> _Work to be completed_
Please read the records below and return each line holding the string "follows".

> _Source material_
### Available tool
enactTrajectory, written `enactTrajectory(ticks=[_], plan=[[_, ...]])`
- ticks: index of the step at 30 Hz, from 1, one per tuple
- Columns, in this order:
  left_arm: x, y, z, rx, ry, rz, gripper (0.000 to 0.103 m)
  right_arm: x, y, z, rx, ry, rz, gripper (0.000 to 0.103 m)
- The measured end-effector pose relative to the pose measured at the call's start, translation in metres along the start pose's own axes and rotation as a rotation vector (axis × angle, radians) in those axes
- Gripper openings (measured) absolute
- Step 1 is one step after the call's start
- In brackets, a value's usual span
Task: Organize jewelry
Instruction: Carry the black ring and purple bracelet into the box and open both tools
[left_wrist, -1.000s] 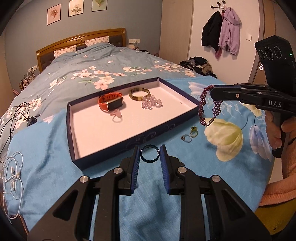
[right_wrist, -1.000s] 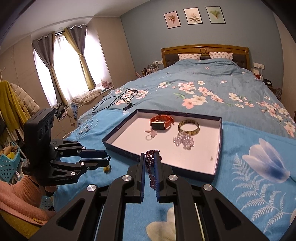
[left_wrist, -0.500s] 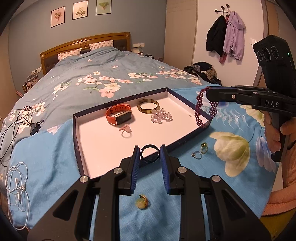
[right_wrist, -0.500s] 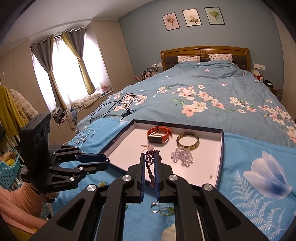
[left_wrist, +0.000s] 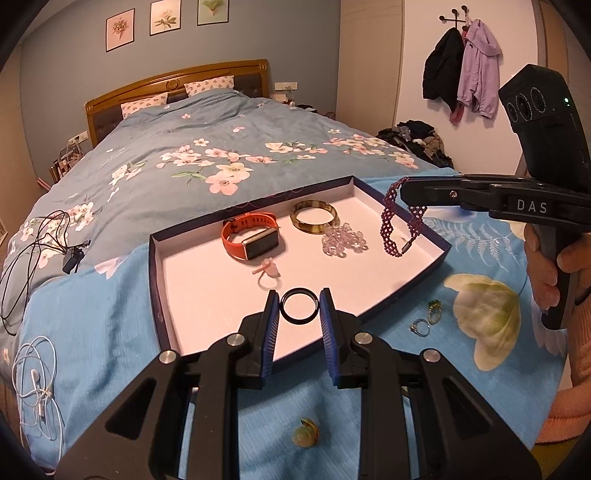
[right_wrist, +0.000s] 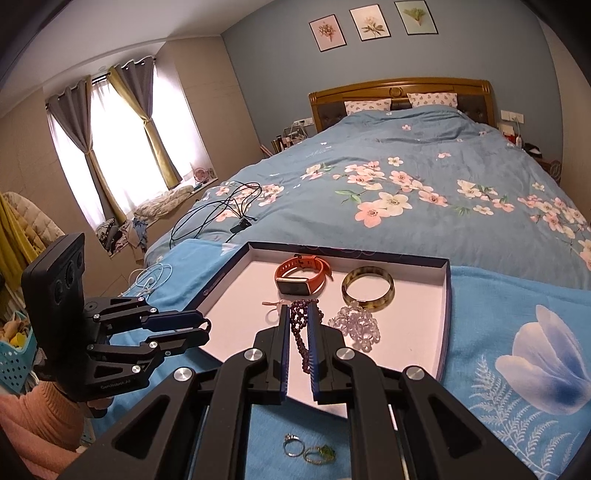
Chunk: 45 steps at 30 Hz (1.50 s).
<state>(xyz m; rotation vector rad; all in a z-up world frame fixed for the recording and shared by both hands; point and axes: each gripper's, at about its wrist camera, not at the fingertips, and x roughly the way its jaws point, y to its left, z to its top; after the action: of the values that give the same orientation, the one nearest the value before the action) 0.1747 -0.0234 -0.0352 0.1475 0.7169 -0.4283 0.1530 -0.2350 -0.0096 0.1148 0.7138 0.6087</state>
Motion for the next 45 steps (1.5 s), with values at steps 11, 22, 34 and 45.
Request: enactTrajectory(ticks=[11, 22, 34, 45], plan=[[0.022, 0.007, 0.007, -0.014, 0.023, 0.006, 0.022, 0.022, -0.011, 0.006, 0.039, 0.026, 0.004, 0.007], [0.039, 0.011, 0.012, -0.024, 0.054, 0.01, 0.022, 0.038, -0.014, 0.007, 0.057, 0.042, 0.008, 0.007], [0.06, 0.014, 0.014, -0.035, 0.092, 0.027, 0.022, 0.055, -0.025, 0.004, 0.099, 0.063, 0.015, 0.008], [0.08, 0.017, 0.017, -0.043, 0.134, 0.036, 0.022, 0.064, -0.034, 0.002, 0.112, 0.077, -0.014, 0.009]])
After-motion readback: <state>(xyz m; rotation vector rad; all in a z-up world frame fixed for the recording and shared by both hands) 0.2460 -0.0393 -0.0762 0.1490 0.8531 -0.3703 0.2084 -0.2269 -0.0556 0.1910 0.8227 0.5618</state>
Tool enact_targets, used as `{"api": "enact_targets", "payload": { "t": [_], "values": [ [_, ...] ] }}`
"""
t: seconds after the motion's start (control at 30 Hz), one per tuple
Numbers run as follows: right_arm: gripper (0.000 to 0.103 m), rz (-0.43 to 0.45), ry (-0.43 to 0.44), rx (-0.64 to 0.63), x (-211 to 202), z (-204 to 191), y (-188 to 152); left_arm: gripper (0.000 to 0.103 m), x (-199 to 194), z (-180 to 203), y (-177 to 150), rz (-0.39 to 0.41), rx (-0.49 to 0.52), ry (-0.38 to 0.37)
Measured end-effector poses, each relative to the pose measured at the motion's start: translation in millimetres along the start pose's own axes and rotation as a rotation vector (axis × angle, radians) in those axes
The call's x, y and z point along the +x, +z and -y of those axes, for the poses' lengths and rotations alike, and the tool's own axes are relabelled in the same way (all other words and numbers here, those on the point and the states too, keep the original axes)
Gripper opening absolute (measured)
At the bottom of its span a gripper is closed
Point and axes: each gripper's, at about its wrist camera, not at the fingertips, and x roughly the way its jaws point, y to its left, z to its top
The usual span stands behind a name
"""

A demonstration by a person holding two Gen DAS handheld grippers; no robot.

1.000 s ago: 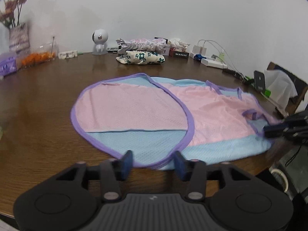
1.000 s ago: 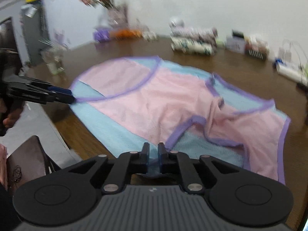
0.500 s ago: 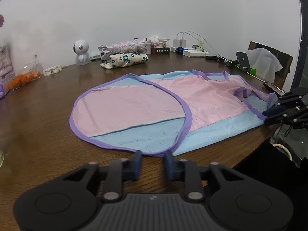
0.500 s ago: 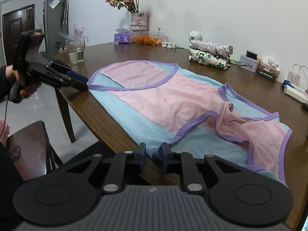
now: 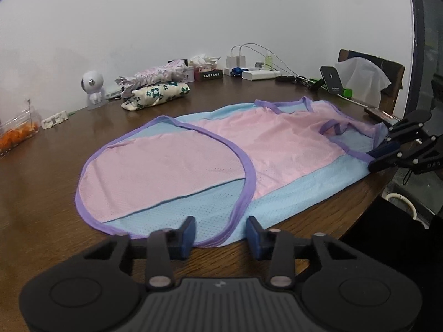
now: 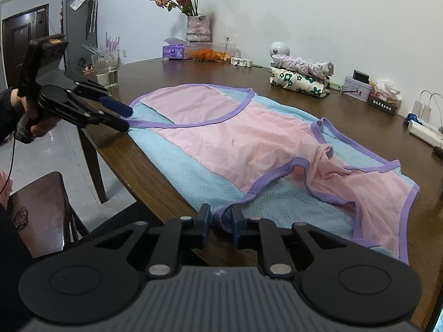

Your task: Fold clothes

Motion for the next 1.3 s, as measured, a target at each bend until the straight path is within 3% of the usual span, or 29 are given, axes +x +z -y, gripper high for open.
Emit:
{"api": "enact_targets", "payload": {
  "t": [0.03,0.13,0.43,0.57,0.7,0.87,0.9,0.97,1.0,1.1,1.3],
  "values": [
    [0.014,0.004,0.002,0.007,0,2,-1,0.013,1,0,0,0.006,-0.002,-0.016],
    [0.011,0.010,0.003,0.030,-1,9,-2,0.005,0,3,-1,0.007,0.005,-0.045],
    [0.004,-0.016,0.050,-0.010,-13,8,-4,0.001,-21,11,-14,-0.021,-0.036,-0.106],
    [0.008,-0.022,0.062,-0.037,-20,7,-4,0.005,-31,17,-16,0.008,-0.028,-0.087],
    [0.018,-0.014,0.057,-0.048,-21,10,-6,0.029,-30,12,-14,0.027,-0.047,-0.109],
    [0.017,-0.005,0.063,-0.024,-19,14,-9,0.030,-23,15,-15,0.017,-0.007,-0.137],
    [0.016,-0.006,0.064,-0.022,-19,14,-9,0.027,-22,16,-16,0.013,0.007,-0.138],
    [0.006,-0.007,0.074,-0.016,-18,15,-8,0.008,-20,15,-16,0.016,0.013,-0.153],
    [0.005,-0.007,0.079,-0.013,-17,15,-7,0.003,-19,14,-15,0.014,0.011,-0.159],
    [0.003,0.032,0.087,0.019,-20,20,-1,0.001,-22,7,-13,0.060,0.009,-0.164],
    [0.002,0.107,0.055,0.121,-11,56,30,0.000,-1,-25,29,0.132,0.051,-0.164]
  ]
}}
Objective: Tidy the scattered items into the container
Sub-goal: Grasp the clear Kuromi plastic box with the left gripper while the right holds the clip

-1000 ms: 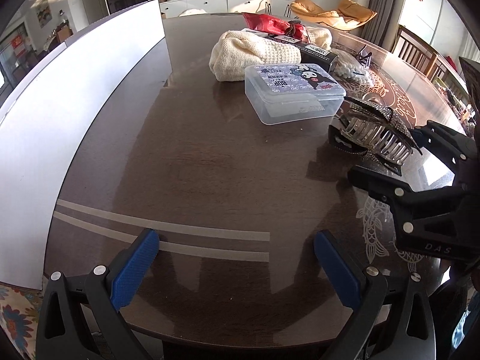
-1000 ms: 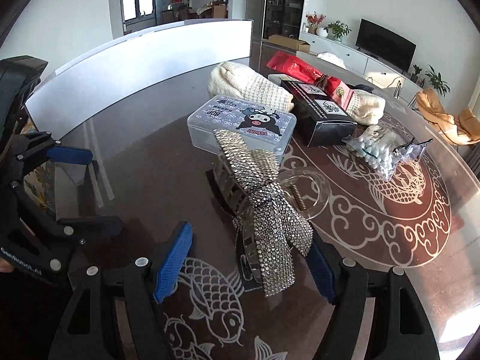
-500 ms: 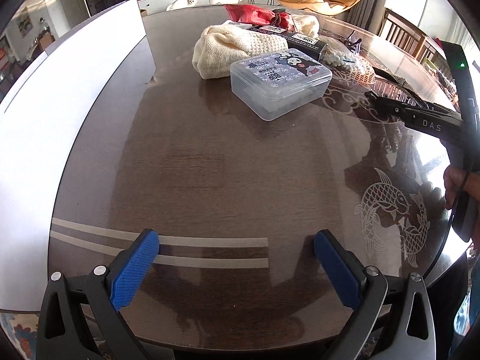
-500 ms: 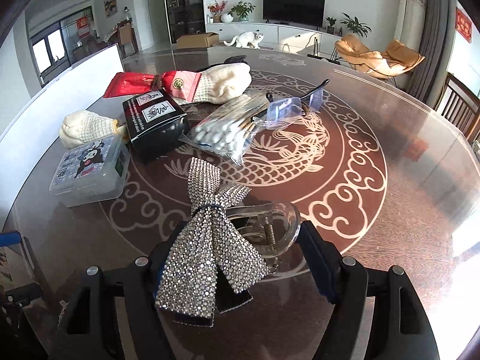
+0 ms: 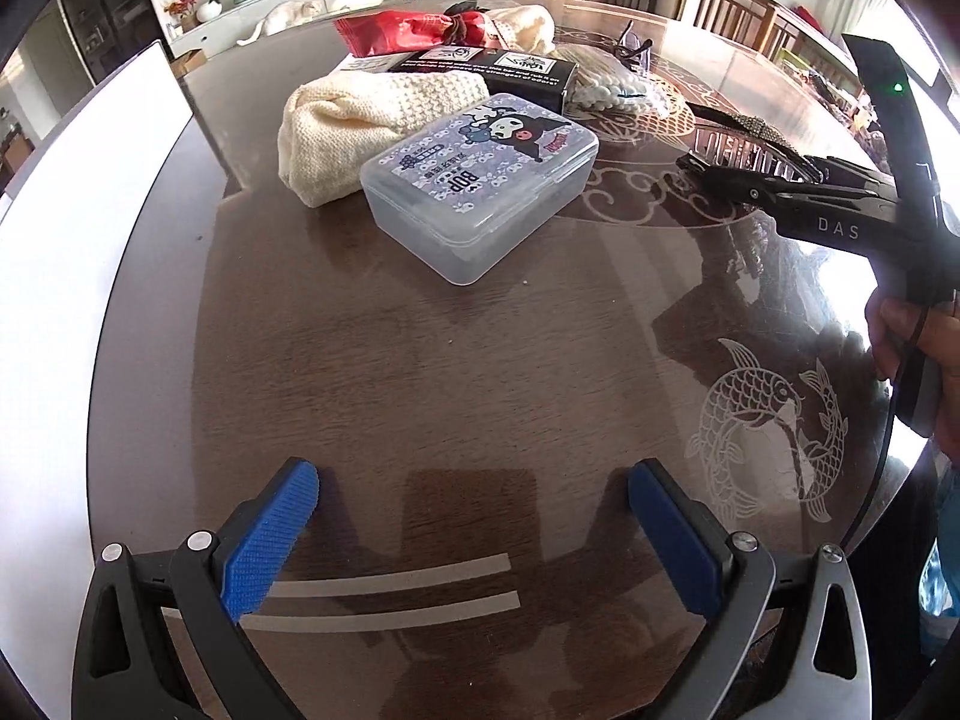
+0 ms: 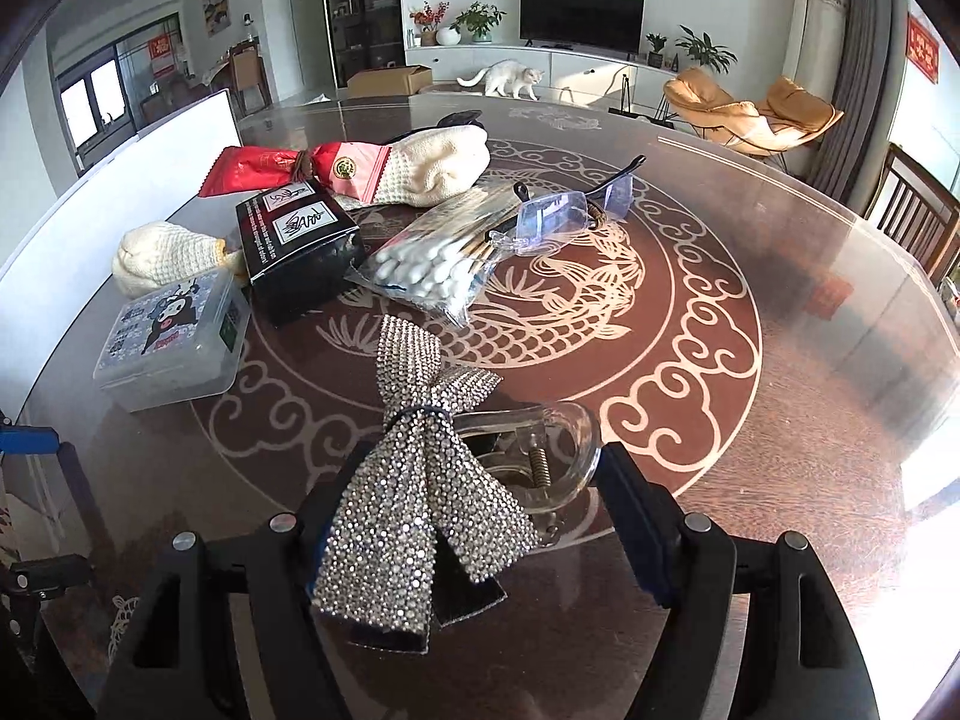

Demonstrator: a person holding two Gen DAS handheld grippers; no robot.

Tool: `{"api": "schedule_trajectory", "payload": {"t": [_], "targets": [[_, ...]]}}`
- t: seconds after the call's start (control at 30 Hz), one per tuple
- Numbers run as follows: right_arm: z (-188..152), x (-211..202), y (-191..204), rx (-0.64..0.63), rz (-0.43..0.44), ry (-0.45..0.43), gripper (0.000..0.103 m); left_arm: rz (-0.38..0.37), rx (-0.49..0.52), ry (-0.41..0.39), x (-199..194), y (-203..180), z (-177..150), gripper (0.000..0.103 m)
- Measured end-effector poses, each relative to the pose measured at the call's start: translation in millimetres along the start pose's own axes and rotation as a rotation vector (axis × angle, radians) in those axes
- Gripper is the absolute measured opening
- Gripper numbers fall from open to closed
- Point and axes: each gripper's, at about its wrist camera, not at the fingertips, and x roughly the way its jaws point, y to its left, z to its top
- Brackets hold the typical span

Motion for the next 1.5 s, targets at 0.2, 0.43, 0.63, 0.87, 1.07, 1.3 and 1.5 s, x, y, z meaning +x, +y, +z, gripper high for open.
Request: {"api": "schedule_trajectory", "payload": {"t": [0.2, 0.43, 0.63, 0.87, 1.07, 1.3, 1.5], "targets": [[0.1, -0.1, -0.1, 0.000, 0.000, 0.000, 0.074, -0.026, 0.070, 0.034, 9.9, 8.8, 25.5, 0.103], [-2.3, 0.2, 0.1, 0.000, 0.000, -0.002, 0.074, -0.013, 0.034, -0.012, 22.9, 24.7, 61.7, 0.103], [-2.4, 0.3, 0.1, 0.001, 0.000, -0.002, 0.074, -0.035, 0.077, -0.050, 36.5, 21.7, 93.4, 0.103], [-1.9, 0.2, 0.4, 0.002, 0.000, -0.002, 0.074, -0.039, 0.086, -0.081, 41.7, 12.4, 108.2, 0.103], [-2.0, 0.3, 0.3, 0.002, 0.000, -0.002, 0.074, -0.062, 0.135, -0.099, 42.7, -6.1, 110.6, 0.103], [-2.1, 0.3, 0.3, 0.002, 0.001, -0.002, 0.074, -0.054, 0.118, -0.088, 46.0, -15.2, 114.7, 0.103], [-2.1, 0.2, 0.2, 0.002, 0.001, -0.003, 0.074, -0.055, 0.121, -0.156, 35.6, -19.9, 101.4, 0.079]]}}
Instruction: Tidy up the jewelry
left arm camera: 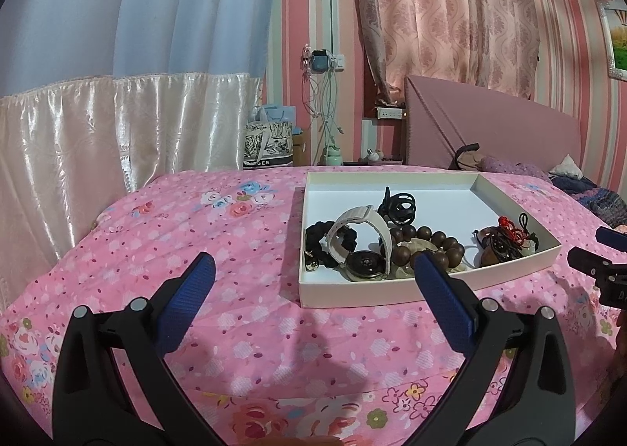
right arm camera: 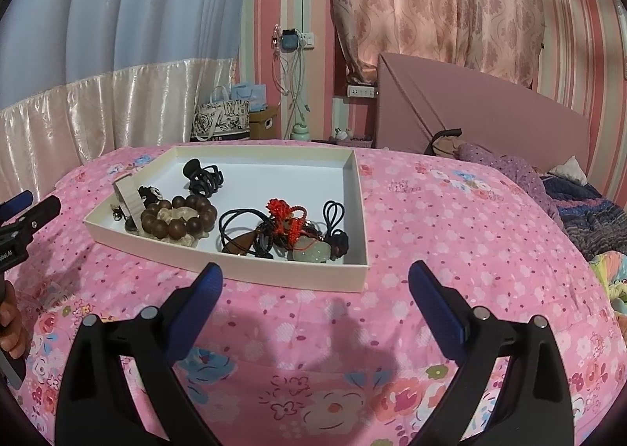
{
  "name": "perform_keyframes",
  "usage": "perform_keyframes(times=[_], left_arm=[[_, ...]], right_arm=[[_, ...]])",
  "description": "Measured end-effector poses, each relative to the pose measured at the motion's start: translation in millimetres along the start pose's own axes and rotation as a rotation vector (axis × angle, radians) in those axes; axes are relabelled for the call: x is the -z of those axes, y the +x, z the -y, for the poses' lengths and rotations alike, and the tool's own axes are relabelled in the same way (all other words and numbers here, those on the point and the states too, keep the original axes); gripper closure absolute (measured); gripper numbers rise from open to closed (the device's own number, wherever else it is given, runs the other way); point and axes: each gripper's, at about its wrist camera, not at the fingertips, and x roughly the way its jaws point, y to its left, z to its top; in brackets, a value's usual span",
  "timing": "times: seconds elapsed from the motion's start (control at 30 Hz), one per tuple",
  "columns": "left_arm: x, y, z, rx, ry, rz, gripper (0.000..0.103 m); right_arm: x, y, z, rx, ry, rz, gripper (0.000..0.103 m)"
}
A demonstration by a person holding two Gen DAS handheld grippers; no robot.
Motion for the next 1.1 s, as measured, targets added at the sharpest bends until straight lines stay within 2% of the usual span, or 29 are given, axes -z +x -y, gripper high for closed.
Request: perform_keyframes(times=[1.1], left_arm=[[2.4, 2.5, 3.7, 0.017, 0.011, -0.006, 0.003]], right_arm=[[-0.3, 0.1, 1.2, -0.002, 0.000, 0.004, 0.007]])
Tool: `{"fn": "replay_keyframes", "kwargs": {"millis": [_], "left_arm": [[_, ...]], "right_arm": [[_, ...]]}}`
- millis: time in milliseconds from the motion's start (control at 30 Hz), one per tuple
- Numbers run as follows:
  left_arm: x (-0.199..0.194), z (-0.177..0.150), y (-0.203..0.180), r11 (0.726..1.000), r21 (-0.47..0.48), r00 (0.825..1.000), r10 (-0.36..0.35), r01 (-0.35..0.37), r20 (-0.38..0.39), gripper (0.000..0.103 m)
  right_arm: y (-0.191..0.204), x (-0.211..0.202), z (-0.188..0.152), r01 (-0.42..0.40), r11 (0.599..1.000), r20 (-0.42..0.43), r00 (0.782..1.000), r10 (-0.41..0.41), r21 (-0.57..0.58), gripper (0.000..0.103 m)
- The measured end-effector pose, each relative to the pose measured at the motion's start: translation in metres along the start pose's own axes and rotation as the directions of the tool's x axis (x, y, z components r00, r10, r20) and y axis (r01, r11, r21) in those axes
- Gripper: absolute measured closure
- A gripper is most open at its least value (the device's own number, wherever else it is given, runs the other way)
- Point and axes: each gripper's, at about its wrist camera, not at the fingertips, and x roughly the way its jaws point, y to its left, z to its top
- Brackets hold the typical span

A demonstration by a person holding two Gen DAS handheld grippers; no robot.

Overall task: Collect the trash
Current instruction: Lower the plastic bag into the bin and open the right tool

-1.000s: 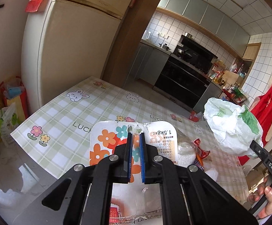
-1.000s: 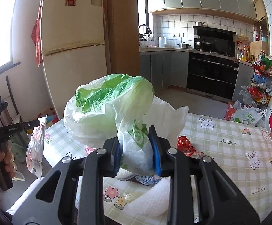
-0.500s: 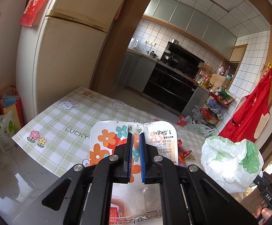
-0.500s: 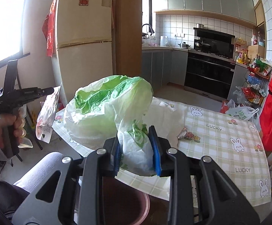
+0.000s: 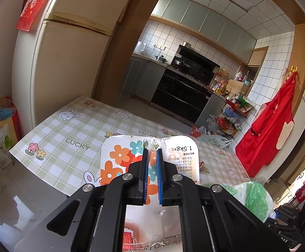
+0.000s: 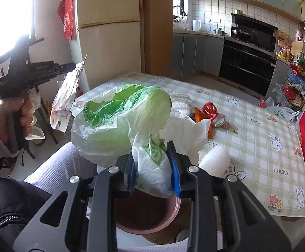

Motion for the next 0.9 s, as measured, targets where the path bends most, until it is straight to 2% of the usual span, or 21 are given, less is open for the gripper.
{"fn": "replay_keyframes", "kwargs": {"millis": [233, 500, 800, 900], "left_arm": [[0.014, -0.004, 0.0, 1.0, 0.0, 1.0, 0.003, -0.003, -0.027, 0.096], [0.025, -0.011, 0.004, 1.0, -0.001, 0.998, 0.006, -0.006, -0.057, 0.096], [0.025, -0.016, 0.005, 1.0, 0.001, 0.998, -0.012, 0.012, -0.067, 0.096], [0.025, -0.018, 0.002, 1.0, 0.007, 0.997, -0.026, 0.027, -0.073, 0.096]], "right_arm": [[0.006, 0.032, -0.015, -0.036, 0.999, -0.137, 0.99, 0.036, 0.002, 0.073], [0.013, 0.063, -0.031, -0.06, 0.998, -0.256, 0.965, 0.065, 0.024, 0.071], [0.018, 0.078, -0.038, -0.091, 0.994, -0.272, 0.957, 0.104, 0.059, 0.058], [0.019, 0.075, -0.034, -0.075, 0.996, -0.234, 0.968, 0.085, 0.055, 0.04]]}}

> _Completed task_
Numbers run as follows: right_arm: gripper (0.000 to 0.103 m), rz (-0.43 to 0.45), ry (-0.43 to 0.44), rx (-0.64 to 0.63), x (-211 to 202), z (-204 to 191), y (-188 to 152); left_arm: gripper (0.000 to 0.103 m), x (-199 to 194), z (-180 to 203), y (-177 to 150), rz (-0.39 to 0.41), rx (-0.49 to 0.52), ry (-0.38 to 0.37)
- Numbers run as follows: right_arm: z (-188..152), x (-211..202), y (-191..204), rx (-0.64..0.63), rz (-0.43..0.44), ry (-0.45..0.43), gripper (0.000..0.103 m); left_arm: rz (-0.38..0.37), rx (-0.49..0.52), ry (-0.41..0.39), x (-199..194), y (-203..180), z (-177..150), gripper (0.000..0.103 m)
- Numbers run as follows:

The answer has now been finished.